Edwin Greenslade Murphy (also known as Dryblower Murphy or simply Dryblower; 12 December 1866 – 9 March 1939) was an Australian journalist and poet.

== Life and death ==
Murphy was born in Castlemaine, Victoria, Australia, the tenth child and eldest son of Irish-born Edwin Murphy (plasterer and clay modeller), and his English wife Ellen, née Greenslade. He was educated at a state school at South Melbourne.

For a short time the Sporting Life: Dryblower's journal was associated with Dryblower.

In 1910 he settled in Perth, Western Australia and continued to write for the Sunday Times and also did public readings of his poetry. A further selection of poetry, Dryblowers Verses, was published in 1924.

Murphy died on 9 March 1939.

==Legacy==
Murphy is credited with only a fraction of the poems he wrote, for once he was established at the Perth "Sunday Times" (around 1902), he didn't put his name on his work in any of his several columns (his main one being "Verse and Worse") in the Sunday Times or in his column "A Mingled Yarn" in the Kalgoorlie "Sun". AustLit list only 191 of his poems (almost none from the "Sunday Times"), however we can make an estimate of his very prolific pen for each week he typically had 5 new poems (plus several short ditties), and, as his career spanned almost 40 years, this equates to a maximum of somewhere around 10,000 poems.

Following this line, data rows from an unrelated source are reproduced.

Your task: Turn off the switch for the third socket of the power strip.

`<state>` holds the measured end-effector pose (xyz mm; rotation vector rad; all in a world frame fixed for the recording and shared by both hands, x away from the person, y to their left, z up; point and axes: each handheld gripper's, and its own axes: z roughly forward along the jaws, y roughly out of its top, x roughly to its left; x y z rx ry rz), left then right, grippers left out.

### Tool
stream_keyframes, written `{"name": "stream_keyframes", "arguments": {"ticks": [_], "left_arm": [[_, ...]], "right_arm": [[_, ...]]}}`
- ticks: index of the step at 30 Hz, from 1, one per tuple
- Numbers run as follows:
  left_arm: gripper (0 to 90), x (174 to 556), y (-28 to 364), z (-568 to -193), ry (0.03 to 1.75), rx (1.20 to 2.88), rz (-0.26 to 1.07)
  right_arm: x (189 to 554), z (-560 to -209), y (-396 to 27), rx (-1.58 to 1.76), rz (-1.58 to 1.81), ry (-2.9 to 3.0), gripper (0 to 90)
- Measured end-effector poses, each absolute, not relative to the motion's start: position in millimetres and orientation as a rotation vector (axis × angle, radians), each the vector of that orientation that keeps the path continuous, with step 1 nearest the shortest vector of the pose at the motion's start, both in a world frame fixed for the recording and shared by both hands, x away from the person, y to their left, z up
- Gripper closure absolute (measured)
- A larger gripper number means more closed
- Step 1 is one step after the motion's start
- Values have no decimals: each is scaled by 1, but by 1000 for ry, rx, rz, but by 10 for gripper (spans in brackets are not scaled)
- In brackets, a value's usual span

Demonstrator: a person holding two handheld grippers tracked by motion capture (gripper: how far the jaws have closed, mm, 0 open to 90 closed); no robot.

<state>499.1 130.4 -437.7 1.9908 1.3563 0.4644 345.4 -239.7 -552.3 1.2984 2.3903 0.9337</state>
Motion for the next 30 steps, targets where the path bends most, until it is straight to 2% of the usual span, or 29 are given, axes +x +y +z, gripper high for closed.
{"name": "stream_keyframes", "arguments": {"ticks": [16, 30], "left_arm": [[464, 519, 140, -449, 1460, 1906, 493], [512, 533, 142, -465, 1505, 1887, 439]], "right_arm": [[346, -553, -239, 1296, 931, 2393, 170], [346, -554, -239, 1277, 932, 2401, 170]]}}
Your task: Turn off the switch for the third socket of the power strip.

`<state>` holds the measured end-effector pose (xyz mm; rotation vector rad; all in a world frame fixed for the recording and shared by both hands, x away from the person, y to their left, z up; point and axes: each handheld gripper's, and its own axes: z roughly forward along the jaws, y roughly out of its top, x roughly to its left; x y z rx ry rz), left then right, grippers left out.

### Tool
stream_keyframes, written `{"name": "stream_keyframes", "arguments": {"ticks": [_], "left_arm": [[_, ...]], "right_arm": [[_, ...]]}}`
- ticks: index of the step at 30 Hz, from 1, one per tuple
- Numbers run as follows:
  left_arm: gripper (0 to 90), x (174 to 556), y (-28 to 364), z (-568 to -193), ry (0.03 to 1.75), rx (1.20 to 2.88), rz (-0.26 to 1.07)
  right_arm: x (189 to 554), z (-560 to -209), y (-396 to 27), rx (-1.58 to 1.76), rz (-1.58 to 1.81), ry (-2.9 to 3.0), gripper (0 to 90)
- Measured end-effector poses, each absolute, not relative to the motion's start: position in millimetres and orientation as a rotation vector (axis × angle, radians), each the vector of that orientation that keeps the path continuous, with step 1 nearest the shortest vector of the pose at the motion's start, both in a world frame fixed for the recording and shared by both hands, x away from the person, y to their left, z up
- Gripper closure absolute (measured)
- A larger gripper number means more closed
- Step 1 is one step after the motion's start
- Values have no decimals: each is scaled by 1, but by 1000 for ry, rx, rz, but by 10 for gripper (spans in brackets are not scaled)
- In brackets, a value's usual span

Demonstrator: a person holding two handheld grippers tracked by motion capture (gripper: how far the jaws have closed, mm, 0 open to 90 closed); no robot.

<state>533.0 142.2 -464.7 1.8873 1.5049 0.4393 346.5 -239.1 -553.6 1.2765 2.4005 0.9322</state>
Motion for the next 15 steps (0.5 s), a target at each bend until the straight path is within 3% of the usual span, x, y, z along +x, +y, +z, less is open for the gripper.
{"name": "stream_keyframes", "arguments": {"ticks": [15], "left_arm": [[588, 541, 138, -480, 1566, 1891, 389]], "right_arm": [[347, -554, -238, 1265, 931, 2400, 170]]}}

In addition to his main column in the Sunday Times, between 1902 and 1904 he produced a series of short 3 verse limerick style caricatures of various personalities in Perth and on the Goldfields. These were illustrated firstly by Fred Roofy and later Dick Hartley, resident artists with Sunday Times. These went under the heading "Pictorial Posters" or "Familiar on the Fields", in all there are over 300 of them. Once again, after identifying himself as the author in the first few, he did not do this for the remainder.